TRAF4 Das CRISPR-Aktivierungsplasmid (h) bietet einen gezielten, nicht-destruktiven Ansatz zur Hochregulierung der endogenen TRAF4-Expression, ohne die zugrunde liegende DNA-Sequenz zu verändern.
TRAF4 Das CRISPR-Aktivierungsplasmid (h) ist ein aus drei Plasmiden bestehendes synergistisches Aktivierungsmediator-System (SAM), das für eine hocheffiziente, ortsspezifische transkriptionelle Hochregulation des TRAF4-Lokus in menschlichen Zelllinien entwickelt wurde. Das System basiert auf einem katalytisch inaktiven Cas9 (dCas9), das zwei inaktivierende Mutationen (D10A und N863A) trägt, welche die Nukleaseaktivität eliminieren, während die DNA-Bindung erhalten bleibt. Dieses dCas9 ist mit VP64, einem potenten Transkriptionsaktivator, fusioniert und wird zusammen mit einem Blasticidin-Resistenzgen zur Selektion koexprimiert. Das zweite Plasmid kodiert das MS2-p65-HSF1-Fusionsprotein, einen sekundären Aktivatorkomplex, der zusammen mit dCas9-VP64 wirkt, sowie ein Hygromycin-Resistenzgen. Das dritte Plasmid kodiert für eine zielspezifische 20-nt-sgRNA, die an zwei MS2-RNA-Aptamere fusioniert ist, welche den MS2-p65-HSF1-Komplex an die Aktivierungsstelle rekrutieren, begleitet von einem Puromycin-Resistenzgen. Die drei Plasmide werden im Massenverhältnis 1:1:1 verabreicht, um eine ausgewogene Expression aller Systemkomponenten zu gewährleisten.
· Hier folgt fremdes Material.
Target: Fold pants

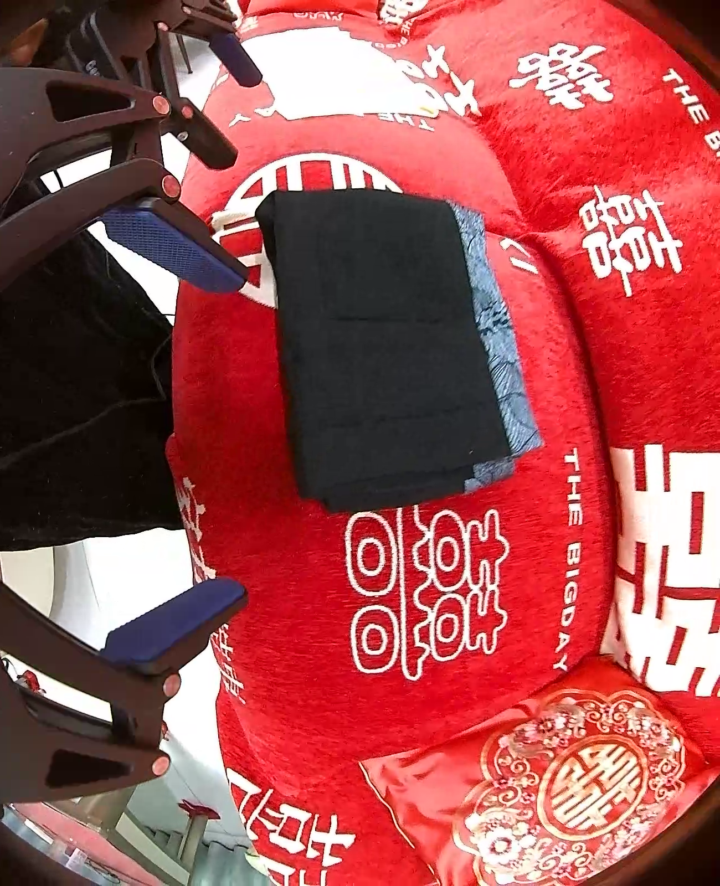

Nach der Assemblierung am Zielort bindet der SAM-Komplex etwa 200 bp stromaufwärts der TRAF4-Transkriptionsstartstelle, wo VP64, p65 und HSF1 gemeinsam die Transkriptionsmaschinerie rekrutieren und die Hochregulation der endogenen TRAF4-Expression vorantreiben. Im Gegensatz zu nukleaseaktivem Cas9 verursacht dCas9 keine Doppelstrangbrüche und verändert die genomische Sequenz nicht, wodurch der native TRAF4-Locus erhalten bleibt und die Untersuchung von TRAF4-abhängigen Transkriptionsreaktionen am endogenen Locus ermöglicht wird. Dies macht es zu einem wertvollen Werkzeug für Funktionsstudien, die Identifizierung von Zielgenen und die Modellierung der Wiederherstellung des TRAF4-Signalwegs in Tumorzellen mit stillgelegtem oder reduziertem TRAF4-Ausdruck.
Nur für Forschungszwecke. Nicht für diagnostische oder therapeutische Zwecke bestimmt.